59The last prevalence estimates
in the United States, released by the Centers for Disease Control recently,60 reached 1 in 88 child in 2008, while their previous estimate was one in 110 in 2006. However, most of the studies are not comparable in method or in the populations studied. One hypothesis is that this increase is the result of enlargement of diagnostic criteria, and the growing importance of screening for ASDs. The results of an epidemiological study from England, based on a national sample from 2007, support this hypothesis. Inhibitors,research,lifescience,medical Indeed the authors found a rate of about 1% in adults across the entire age range, without a significant reduction in the older part of the sample, as one would expect if the prevalence had increased in recent years.61 However, another
study suggested that diagnostic substitution, especially for the most severe cases, and Inhibitors,research,lifescience,medical better ascertainment, especially for children at the less severe end of the spectrum, explain only a part of the linear increase observed in the California Inhibitors,research,lifescience,medical registry.62 While the hypothesis of an increased incidence in relation to environmental factors could not be confirmed nor excluded definitely, studies using the same protocol several years apart are required.63 Nevertheless, it seems reasonable to think that there may be both a real increase in the number of cases and an increase in the detection of affected children, and one should not wait for the results Inhibitors,research,lifescience,medical of these studies to search for environmental factors increasing risk for autism. Immune dysfunction Several lines of evidence support the hypothesis of immune changes in autism. First, Inhibitors,research,lifescience,medical several
studies have shown abnormalities in the peripheral immune system such as T-cell dysfunction, autoantibody production, increase in the number of activated B cells and NK cells, and increase in proinflammatory cytokines.64-66 Moreover, a landmark study provided evidence for microglial and astroglial activation in brain of patients with ASD.67 The most prominent microglial reaction was heptaminol observed in the cerebellum and cerebral white matter. The authors also found, in the cerebrospinal fluid of other patients, an increase of proinflammatory and modulatory cytokines.

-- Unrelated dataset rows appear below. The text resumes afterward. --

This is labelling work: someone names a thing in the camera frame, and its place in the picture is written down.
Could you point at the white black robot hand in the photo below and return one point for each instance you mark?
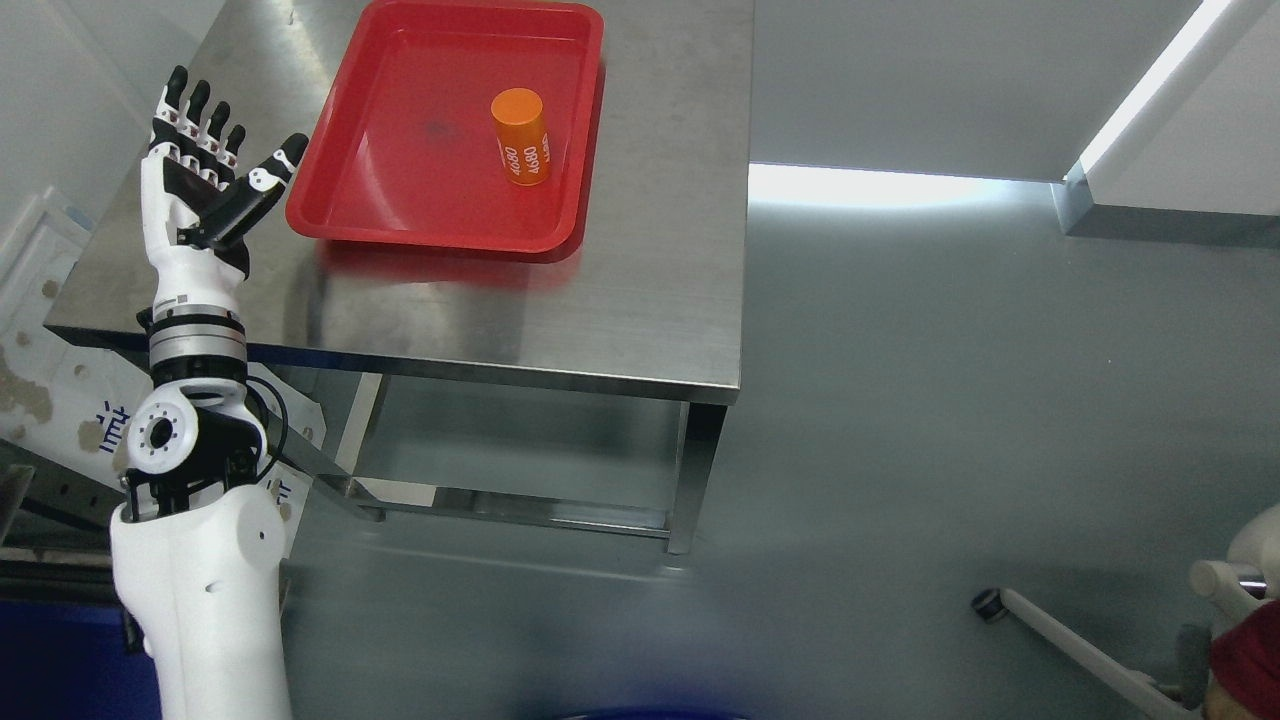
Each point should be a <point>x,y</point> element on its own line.
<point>197,203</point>

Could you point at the orange cylindrical capacitor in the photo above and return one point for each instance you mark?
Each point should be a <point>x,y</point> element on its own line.
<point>518,116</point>

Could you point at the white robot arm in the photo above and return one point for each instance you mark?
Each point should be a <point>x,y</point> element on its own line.
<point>197,545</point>

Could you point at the red plastic tray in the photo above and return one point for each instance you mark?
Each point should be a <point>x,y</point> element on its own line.
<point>406,148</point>

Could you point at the blue lower bin left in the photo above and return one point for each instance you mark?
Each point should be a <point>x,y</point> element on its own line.
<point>67,661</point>

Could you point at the grey office chair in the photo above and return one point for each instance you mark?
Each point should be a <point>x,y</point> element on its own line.
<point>1222,662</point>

Another study consistently reported microglial activation in the dorsolateral prefrontal cortex in brains of patients with ASD.68 This neuroglial response may result from either a primary disturbance of neuroglial function or unknown factors that disturb prenatal or postnatal CNS development. Transcriptome The first comprehensive gene-expression analysis of brains of patients with ASD Cyclopamine recently reported differences in transcriptome organization between autistic and normal brain.